* _Problem statement_: This exercise calls for every line of the listing below that contains the word "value".

▬▬▬

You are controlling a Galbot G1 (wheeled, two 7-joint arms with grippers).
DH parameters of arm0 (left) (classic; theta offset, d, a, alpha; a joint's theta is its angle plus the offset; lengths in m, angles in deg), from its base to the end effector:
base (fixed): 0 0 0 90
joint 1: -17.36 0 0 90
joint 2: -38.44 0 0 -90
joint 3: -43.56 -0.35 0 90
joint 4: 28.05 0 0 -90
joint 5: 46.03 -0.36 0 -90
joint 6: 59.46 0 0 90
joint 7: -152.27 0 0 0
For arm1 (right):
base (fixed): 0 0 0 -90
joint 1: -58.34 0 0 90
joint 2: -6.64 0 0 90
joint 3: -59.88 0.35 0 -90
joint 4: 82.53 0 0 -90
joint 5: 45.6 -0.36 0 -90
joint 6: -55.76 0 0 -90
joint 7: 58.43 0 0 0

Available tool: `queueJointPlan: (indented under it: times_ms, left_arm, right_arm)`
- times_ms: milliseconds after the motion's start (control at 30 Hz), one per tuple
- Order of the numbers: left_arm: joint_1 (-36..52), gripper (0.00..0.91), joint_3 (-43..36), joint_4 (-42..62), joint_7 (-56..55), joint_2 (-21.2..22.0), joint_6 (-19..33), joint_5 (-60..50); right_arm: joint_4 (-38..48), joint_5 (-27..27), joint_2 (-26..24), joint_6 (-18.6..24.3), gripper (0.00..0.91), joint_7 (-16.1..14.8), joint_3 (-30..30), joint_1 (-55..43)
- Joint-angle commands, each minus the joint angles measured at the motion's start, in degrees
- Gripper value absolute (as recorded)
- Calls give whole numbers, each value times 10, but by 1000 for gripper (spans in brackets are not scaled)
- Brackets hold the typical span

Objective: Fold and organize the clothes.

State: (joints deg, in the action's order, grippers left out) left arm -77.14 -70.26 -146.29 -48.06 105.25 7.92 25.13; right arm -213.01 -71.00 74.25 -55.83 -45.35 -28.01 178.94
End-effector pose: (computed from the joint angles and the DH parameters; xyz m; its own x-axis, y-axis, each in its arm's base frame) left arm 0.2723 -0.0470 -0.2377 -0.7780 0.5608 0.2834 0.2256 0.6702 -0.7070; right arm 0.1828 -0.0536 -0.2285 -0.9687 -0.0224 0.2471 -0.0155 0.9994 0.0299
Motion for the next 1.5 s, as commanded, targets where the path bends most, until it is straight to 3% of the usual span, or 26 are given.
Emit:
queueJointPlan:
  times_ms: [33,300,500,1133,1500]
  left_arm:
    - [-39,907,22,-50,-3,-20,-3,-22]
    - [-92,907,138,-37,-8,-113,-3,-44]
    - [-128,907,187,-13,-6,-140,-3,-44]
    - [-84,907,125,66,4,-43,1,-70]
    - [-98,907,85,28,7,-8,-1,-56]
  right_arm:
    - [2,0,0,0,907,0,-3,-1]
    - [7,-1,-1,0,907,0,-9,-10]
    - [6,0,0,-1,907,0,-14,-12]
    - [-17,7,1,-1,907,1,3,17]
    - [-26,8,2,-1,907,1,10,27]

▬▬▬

* _Solution to the problem_:
- Gripper value absolute (as recorded)
- Calls give whole numbers, each value times 10, but by 1000 for gripper (spans in brackets are not scaled)

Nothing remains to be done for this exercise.